Too often, people think that the best solution to dealing with content that may be objectionable is to use “artificial intelligence” to identify and remove such content automatically. Two stories suggest the difficulties inherent in doing this.
- In the United Kingdom, a man was given a ticket for a traffic violation that occurred 120 miles from where he lived. The issue was that an automated image identification system mistakenly match a t-shirt emblanzoned with a partially obscured “Knitter” with the man’s license plate, KN19TER.
The interesting thing here is that there is clearly no vehicle in the road. The automated system is interpreting the string of letters (and what it thinks are numbers) to be prima facie evidence that there is a vehicle in the road. This seems eminently exploitable for all sorts of mischief.

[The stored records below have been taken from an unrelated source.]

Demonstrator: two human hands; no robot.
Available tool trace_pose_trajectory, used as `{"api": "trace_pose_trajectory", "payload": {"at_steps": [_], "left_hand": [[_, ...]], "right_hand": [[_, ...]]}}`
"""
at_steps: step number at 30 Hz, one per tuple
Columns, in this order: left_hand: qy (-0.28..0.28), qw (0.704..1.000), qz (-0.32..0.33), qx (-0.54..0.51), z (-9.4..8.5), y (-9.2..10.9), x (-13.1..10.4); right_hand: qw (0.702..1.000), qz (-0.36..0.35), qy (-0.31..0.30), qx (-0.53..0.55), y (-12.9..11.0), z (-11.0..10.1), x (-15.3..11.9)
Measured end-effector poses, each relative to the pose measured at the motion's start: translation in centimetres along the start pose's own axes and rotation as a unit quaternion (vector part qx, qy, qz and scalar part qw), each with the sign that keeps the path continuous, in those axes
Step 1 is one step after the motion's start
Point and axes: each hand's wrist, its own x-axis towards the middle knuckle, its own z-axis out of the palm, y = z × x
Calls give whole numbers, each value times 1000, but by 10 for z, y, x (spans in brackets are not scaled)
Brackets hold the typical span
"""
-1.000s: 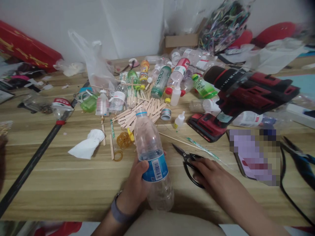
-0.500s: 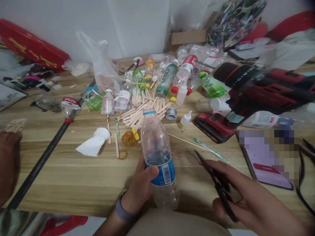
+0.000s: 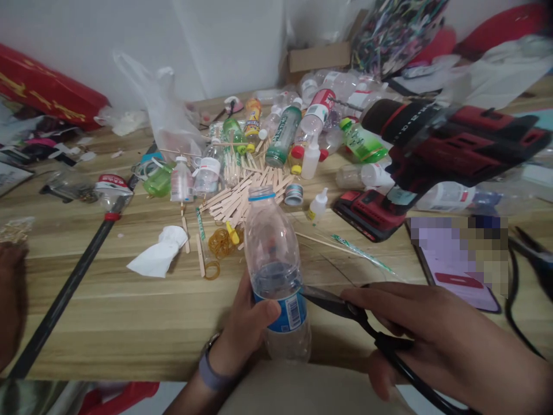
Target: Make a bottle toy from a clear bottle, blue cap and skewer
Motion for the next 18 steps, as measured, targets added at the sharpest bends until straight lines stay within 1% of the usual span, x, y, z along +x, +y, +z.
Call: {"api": "trace_pose_trajectory", "payload": {"at_steps": [5,8,10,14,16,18], "left_hand": [[-2,1000,0,10,-1,-2,1],[-7,1000,-5,9,1,-1,1],[-9,1000,-5,14,2,1,1],[-22,999,-24,-5,6,3,-1],[-29,999,-35,-25,6,2,-2],[-34,998,-31,-41,6,0,-3]], "right_hand": [[999,4,-1,-51,0,-10,1],[995,-13,8,-98,1,-13,2],[994,-32,8,-108,2,-16,3],[994,-57,-16,-91,4,-20,7],[997,-49,-36,-54,3,-20,10],[997,-33,-63,-1,0,-17,12]]}}
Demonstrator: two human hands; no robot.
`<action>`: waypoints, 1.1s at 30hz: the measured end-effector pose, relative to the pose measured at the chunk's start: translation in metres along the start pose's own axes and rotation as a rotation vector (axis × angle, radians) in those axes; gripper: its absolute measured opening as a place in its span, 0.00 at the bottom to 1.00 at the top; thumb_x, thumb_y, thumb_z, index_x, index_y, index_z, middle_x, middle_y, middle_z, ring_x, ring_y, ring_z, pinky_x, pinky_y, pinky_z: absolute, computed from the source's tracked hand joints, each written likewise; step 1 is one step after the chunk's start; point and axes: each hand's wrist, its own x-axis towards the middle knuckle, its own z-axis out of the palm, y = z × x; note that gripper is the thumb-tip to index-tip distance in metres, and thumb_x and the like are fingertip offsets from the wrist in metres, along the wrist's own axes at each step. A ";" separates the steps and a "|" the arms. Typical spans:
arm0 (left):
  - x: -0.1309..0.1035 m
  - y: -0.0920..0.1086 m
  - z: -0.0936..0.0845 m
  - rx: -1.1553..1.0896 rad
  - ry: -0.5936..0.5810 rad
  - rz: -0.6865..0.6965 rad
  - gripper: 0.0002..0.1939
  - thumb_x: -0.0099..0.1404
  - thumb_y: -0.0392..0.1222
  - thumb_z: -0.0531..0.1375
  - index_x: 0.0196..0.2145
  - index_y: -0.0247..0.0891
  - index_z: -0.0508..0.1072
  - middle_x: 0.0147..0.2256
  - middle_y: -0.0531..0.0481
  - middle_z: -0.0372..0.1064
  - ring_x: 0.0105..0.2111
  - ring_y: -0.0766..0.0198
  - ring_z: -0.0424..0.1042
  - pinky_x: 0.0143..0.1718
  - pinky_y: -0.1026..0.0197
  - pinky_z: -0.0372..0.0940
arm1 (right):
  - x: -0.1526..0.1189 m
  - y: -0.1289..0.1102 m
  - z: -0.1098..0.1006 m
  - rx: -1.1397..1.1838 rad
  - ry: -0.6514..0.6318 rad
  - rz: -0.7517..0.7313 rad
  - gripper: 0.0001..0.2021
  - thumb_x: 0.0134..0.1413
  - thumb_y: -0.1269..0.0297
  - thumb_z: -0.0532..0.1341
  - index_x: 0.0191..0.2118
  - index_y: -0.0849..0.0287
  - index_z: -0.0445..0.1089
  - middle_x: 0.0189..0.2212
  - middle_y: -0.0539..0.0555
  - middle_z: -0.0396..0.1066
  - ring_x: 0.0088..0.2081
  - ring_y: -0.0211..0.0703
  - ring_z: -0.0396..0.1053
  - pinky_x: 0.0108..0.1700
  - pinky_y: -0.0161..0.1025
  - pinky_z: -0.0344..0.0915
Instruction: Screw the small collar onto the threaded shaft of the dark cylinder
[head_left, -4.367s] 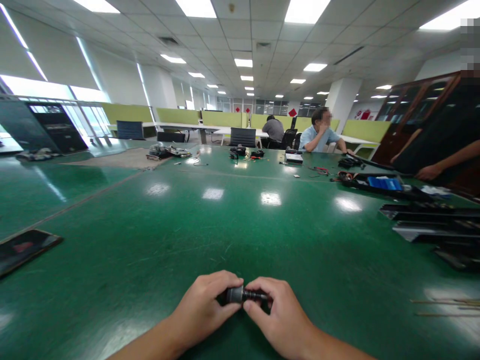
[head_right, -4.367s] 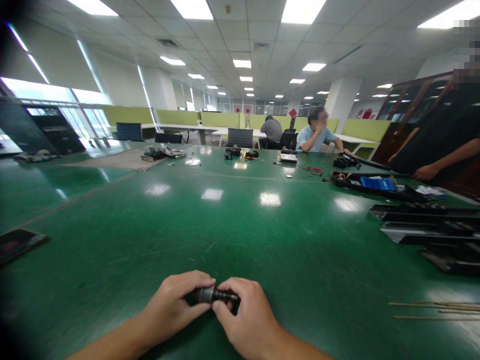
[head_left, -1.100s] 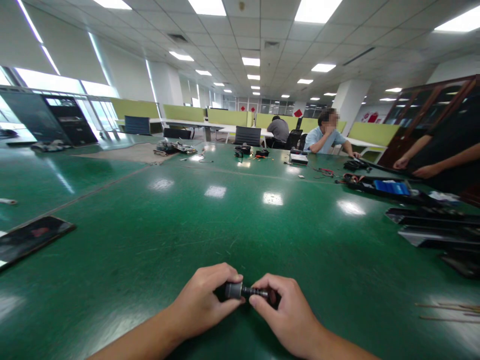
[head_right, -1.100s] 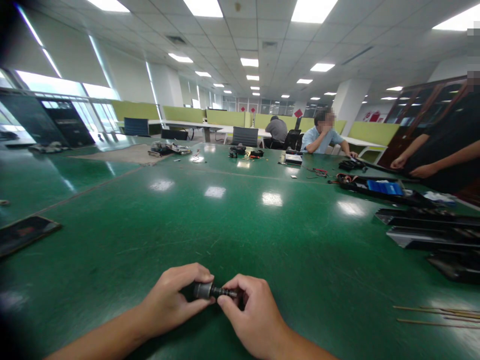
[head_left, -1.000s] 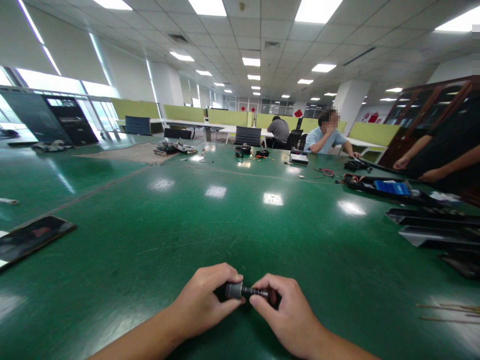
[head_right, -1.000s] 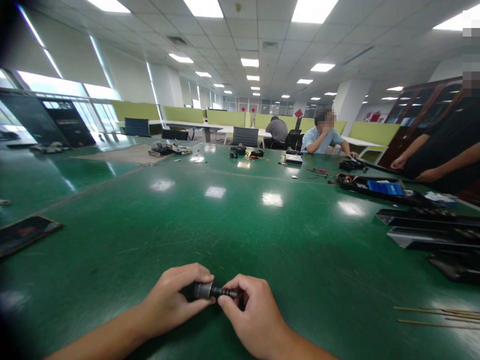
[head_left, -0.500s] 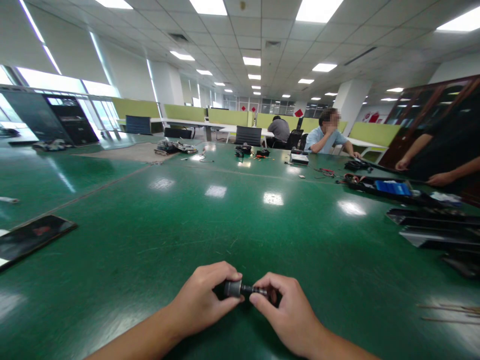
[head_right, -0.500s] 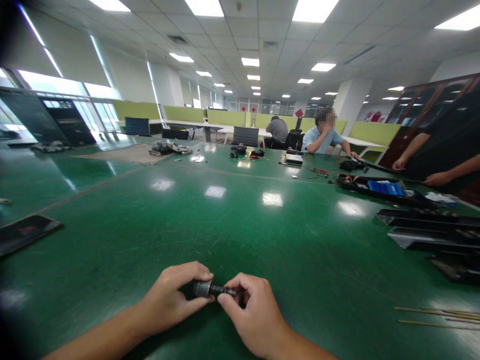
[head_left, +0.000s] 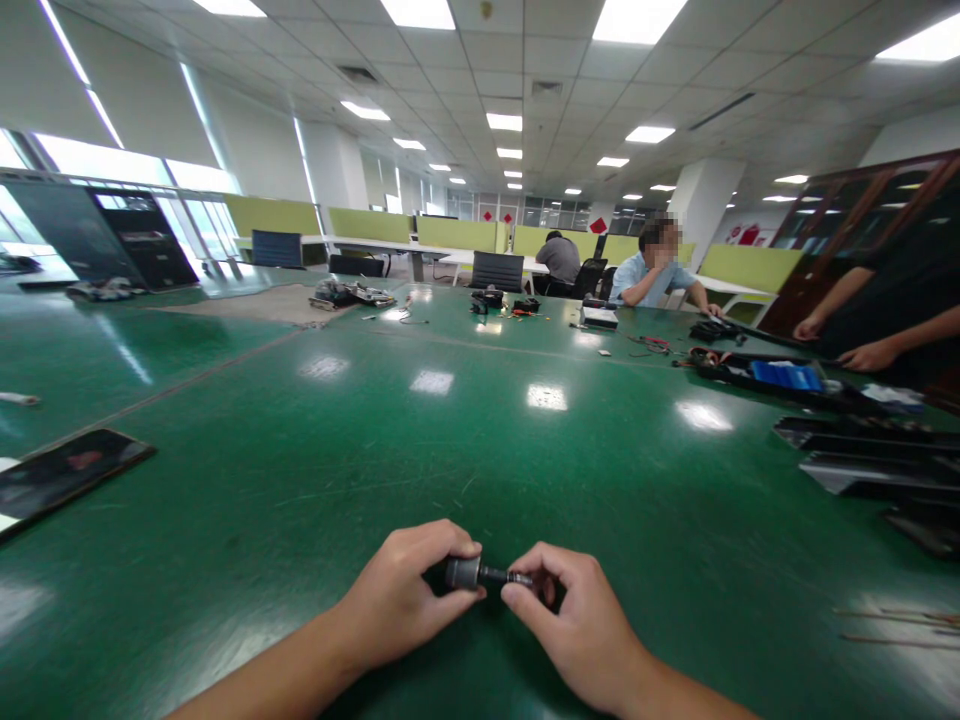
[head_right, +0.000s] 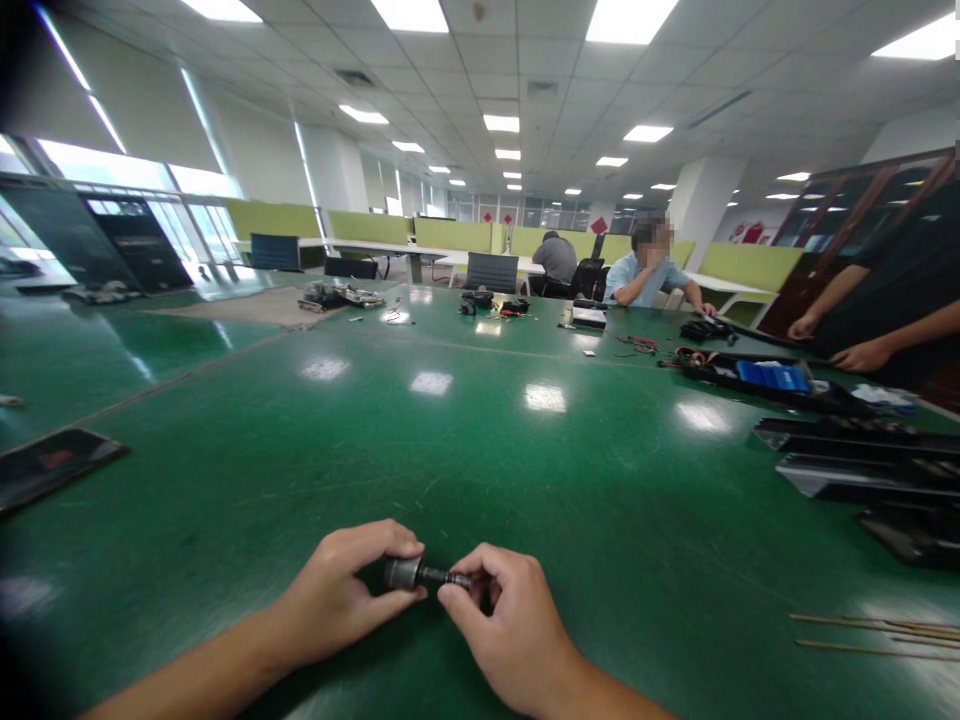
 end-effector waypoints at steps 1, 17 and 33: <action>0.000 0.000 0.000 0.000 0.001 0.001 0.16 0.60 0.35 0.68 0.45 0.42 0.73 0.40 0.52 0.75 0.38 0.66 0.76 0.41 0.63 0.69 | 0.000 0.000 0.000 0.002 0.001 -0.001 0.05 0.59 0.64 0.65 0.34 0.59 0.77 0.24 0.48 0.69 0.27 0.39 0.65 0.30 0.35 0.58; -0.001 0.000 -0.004 -0.001 -0.008 -0.008 0.16 0.60 0.36 0.68 0.45 0.42 0.73 0.39 0.51 0.75 0.38 0.65 0.75 0.40 0.63 0.69 | 0.001 -0.001 -0.002 -0.014 0.006 0.003 0.06 0.59 0.64 0.64 0.34 0.59 0.76 0.24 0.48 0.69 0.27 0.39 0.65 0.30 0.35 0.58; -0.002 -0.002 -0.004 0.025 -0.005 -0.016 0.14 0.62 0.38 0.67 0.45 0.40 0.73 0.40 0.47 0.75 0.39 0.62 0.76 0.41 0.60 0.70 | 0.000 -0.001 -0.002 -0.021 0.020 0.001 0.06 0.59 0.64 0.65 0.34 0.60 0.76 0.24 0.48 0.69 0.27 0.39 0.66 0.31 0.34 0.59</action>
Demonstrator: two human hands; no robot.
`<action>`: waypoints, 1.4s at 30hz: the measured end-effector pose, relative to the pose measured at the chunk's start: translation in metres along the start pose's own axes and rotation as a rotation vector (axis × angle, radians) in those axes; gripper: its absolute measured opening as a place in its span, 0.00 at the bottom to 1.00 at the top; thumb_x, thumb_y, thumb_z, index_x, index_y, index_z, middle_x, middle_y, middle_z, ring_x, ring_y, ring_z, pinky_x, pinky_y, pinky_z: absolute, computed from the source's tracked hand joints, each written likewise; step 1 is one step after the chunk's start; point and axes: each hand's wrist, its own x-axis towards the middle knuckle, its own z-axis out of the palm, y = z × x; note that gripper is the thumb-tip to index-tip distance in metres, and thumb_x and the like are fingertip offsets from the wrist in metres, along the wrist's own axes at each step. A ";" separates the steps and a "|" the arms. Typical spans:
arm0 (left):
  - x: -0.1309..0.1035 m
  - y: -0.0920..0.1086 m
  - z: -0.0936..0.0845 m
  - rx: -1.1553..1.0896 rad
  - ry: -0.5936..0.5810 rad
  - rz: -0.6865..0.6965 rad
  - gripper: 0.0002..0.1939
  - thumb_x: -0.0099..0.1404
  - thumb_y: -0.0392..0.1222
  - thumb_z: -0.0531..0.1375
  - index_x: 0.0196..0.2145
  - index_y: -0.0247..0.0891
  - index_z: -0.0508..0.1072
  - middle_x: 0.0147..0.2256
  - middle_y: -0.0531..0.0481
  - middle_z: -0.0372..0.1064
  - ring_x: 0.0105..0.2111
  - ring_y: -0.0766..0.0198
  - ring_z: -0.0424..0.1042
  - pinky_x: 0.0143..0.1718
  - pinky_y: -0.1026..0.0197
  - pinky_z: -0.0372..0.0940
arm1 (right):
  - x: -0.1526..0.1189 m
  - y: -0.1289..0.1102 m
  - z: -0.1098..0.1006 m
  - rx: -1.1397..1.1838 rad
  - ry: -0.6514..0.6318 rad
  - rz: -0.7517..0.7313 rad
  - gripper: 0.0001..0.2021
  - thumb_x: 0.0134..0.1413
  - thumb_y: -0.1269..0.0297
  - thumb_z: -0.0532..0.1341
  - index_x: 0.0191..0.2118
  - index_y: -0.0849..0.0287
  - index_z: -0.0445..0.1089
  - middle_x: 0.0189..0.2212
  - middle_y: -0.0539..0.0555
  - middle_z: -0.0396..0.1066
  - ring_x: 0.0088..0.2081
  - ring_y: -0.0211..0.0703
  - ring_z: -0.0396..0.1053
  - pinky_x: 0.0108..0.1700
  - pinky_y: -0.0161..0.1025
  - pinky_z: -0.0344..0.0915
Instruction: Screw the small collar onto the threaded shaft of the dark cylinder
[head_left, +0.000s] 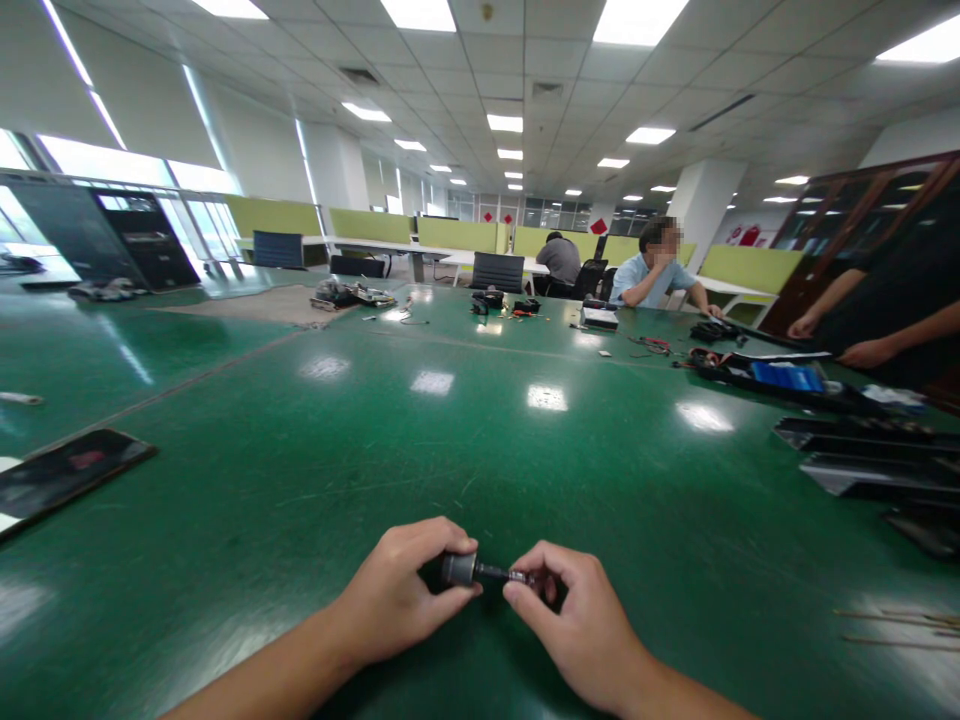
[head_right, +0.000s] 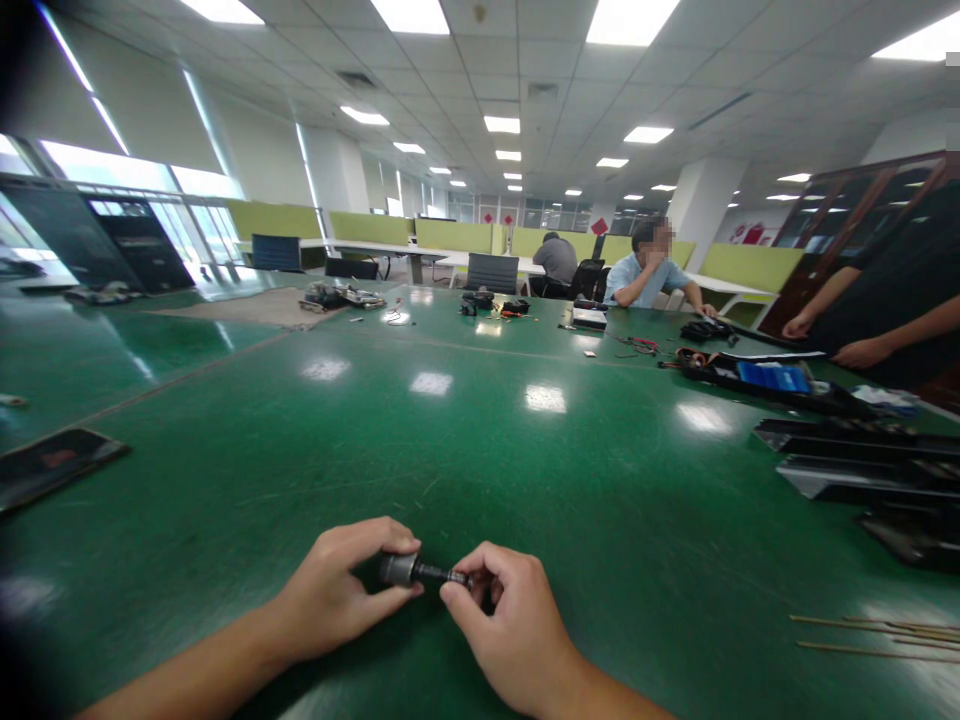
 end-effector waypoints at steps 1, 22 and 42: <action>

2. A leaked memo from Facebook found its “artificial intelligence” designed to ferret out “harmful” content failed 95 percent of the time.
Facebook’s internal documents reveal just how far its AI moderation tools are from identifying what human moderators were easily catching. Cockfights, for example, were mistakenly flagged by the AI as a car crash. “These are clearly cockfighting videos,” the report said. In another instance, videos livestreamed by perpetrators of mass shootings were labeled by AI tools as paintball games or a trip through a carwash.
As TechDirt’s Michael Masnick has repeatedly said, content moderation is simply impossible at scale.